DES PISTES D’AMELIORATION ADAPTEES AU CONTEXTE CONGOLAIS

Pour inverser cette tendance alarmante, plusieurs mesures urgentes et structurelles doivent être prises : renforcer et équiper la police : investir dans des équipements modernes, des véhicules, des moyens de communication et des dispositifs de surveillance adaptés aux grandes villes; réformer la formation et la gouvernance de la police : insister sur l’éthique, la discipline et le respect des droits humains tout en luttant contre la corruption interne; créer un programme de réinsertion des jeunes (lutter contre le chômage en favorisant l’apprentissage, l’entrepreneuriat et des projets socio-économiques ciblant les quartiers les plus touchés); instaurer une justice rapide et exemplaire : les criminels arrêtés doivent être jugés sans complaisance, et les complicités au sein de l’administration sévèrement sanctionnées; impliquer les communautés locales et la société civile : mettre en place des mécanismes de sécurité communautaire et des campagnes de sensibilisation citoyenne.

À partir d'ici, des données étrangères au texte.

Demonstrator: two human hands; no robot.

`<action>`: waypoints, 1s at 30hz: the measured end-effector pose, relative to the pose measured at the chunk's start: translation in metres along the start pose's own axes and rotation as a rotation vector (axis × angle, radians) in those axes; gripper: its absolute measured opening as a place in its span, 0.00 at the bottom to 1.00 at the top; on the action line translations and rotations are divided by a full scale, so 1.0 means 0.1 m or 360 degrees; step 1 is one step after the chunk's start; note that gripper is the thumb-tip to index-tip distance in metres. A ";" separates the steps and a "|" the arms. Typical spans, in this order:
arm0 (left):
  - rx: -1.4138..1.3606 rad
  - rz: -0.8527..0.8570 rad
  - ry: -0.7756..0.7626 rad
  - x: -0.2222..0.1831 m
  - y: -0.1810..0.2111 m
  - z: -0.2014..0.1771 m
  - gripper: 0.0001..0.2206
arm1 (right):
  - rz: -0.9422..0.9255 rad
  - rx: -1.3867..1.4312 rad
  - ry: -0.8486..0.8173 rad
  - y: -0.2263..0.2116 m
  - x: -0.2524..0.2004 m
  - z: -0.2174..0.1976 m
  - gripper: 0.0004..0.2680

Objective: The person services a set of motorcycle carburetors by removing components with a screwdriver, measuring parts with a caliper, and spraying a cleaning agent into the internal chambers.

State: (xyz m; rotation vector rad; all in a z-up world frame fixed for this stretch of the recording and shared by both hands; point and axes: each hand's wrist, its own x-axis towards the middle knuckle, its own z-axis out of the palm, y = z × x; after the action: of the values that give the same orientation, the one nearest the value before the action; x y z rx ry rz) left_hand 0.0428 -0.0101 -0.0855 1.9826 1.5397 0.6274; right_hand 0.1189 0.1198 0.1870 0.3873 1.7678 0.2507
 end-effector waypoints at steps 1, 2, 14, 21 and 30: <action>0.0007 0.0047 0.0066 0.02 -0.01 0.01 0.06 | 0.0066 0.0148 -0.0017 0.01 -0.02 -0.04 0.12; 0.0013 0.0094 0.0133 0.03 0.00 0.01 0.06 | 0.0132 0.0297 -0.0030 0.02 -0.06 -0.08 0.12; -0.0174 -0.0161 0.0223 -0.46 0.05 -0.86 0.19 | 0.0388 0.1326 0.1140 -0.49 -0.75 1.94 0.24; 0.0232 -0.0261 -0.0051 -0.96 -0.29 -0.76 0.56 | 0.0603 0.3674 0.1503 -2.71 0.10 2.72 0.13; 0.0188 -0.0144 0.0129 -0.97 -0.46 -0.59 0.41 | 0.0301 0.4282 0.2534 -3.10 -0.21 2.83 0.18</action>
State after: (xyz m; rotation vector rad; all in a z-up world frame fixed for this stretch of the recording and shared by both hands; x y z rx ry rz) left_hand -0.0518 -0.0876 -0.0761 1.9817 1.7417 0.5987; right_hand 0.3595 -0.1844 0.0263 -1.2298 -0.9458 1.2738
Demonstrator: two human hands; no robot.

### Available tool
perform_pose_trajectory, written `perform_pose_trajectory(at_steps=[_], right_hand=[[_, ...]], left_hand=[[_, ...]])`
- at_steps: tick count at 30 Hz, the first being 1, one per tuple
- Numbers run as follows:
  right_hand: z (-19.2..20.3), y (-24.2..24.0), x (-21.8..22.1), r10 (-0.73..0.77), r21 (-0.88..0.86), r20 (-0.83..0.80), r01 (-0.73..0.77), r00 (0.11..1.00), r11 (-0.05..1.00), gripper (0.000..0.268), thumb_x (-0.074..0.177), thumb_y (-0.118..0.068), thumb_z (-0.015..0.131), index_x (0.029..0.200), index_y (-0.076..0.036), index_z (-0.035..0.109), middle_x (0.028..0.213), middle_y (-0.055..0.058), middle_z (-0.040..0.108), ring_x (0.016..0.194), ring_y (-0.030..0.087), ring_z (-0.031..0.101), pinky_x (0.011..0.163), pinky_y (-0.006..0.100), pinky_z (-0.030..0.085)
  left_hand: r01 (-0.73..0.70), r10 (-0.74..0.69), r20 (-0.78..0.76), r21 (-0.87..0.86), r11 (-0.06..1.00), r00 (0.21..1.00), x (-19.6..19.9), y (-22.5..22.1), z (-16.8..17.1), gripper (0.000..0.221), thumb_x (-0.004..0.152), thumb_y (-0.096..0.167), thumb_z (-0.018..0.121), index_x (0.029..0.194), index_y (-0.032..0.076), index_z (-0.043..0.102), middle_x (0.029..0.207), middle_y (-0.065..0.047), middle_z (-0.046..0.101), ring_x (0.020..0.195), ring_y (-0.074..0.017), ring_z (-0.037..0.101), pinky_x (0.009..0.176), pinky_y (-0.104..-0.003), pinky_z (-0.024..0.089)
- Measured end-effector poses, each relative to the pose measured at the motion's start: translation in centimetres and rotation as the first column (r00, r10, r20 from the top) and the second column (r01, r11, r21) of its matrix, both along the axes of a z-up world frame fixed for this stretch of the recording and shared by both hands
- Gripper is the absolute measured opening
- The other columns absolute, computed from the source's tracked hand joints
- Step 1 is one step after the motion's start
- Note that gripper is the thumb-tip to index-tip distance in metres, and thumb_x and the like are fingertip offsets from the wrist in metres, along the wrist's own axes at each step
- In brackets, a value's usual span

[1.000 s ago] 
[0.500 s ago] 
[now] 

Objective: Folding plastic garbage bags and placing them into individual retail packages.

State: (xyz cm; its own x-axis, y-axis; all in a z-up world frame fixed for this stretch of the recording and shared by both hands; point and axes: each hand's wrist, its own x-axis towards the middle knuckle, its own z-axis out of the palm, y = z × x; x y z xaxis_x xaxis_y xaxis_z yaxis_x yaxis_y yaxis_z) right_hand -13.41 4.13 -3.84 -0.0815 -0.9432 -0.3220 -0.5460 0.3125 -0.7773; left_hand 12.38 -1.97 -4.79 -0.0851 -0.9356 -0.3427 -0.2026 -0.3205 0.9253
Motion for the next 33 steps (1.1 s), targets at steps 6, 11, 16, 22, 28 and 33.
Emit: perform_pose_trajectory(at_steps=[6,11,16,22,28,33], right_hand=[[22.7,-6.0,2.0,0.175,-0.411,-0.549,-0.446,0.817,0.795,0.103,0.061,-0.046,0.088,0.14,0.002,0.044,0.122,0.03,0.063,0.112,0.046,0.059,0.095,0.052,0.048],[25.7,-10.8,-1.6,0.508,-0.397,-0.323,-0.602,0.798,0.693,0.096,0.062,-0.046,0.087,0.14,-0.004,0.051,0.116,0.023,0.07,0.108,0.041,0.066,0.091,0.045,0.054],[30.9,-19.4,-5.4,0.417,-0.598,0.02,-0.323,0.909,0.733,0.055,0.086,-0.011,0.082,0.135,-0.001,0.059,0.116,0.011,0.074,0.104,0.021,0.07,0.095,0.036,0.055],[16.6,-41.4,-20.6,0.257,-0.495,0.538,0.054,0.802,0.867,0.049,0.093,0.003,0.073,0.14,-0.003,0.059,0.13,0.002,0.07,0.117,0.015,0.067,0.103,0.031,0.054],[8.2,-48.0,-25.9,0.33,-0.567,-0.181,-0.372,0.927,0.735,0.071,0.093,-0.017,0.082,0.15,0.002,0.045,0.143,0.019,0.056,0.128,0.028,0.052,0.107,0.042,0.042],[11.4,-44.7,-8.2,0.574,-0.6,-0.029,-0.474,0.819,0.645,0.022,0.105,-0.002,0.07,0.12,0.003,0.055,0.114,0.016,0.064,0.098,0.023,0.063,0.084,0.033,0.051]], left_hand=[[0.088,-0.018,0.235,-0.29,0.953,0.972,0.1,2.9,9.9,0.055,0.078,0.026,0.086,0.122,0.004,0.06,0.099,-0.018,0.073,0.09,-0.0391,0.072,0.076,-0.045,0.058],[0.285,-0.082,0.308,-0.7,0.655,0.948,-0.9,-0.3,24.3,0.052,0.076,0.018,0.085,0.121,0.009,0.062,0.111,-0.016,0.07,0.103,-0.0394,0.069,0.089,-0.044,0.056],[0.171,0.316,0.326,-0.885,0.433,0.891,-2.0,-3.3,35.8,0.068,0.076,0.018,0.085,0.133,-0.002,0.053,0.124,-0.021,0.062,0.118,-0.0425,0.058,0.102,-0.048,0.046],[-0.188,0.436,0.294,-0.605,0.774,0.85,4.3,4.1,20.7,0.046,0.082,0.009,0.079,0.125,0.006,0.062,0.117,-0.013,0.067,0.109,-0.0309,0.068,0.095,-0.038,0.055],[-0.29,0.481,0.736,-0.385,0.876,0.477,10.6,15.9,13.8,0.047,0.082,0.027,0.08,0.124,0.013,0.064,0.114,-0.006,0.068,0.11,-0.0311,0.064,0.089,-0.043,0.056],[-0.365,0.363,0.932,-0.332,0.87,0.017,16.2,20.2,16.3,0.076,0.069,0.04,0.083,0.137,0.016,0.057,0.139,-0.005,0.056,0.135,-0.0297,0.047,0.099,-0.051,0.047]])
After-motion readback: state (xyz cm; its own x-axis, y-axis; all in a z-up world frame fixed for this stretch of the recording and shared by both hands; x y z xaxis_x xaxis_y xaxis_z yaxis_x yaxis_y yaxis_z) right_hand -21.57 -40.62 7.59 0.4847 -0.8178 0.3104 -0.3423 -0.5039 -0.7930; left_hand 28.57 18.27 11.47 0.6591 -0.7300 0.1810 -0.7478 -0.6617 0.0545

L’ÉTAT DOIT REPRENDRE LE CONTROLE 

Une capitale qui vit sous la terreur ne peut pas incarner l’autorité d’un État digne. La sécurité n’est pas un luxe, c’est une obligation. Le gouvernement central et provincial doivent entendre ce cri d’alarme et agir immédiatement. Il ne s’agit pas seulement de protéger Kinshasa, mais de sauver l’honneur et la crédibilité de toute la République. Les Congolais ne demandent pas l’impossible : ils exigent simplement que leurs dirigeants assurent la sécurité, condition préalable à toute paix sociale et à tout développement. L’histoire jugera sévèrement ceux qui, par leur silence ou leur inaction, auront laissé prospérer le chaos.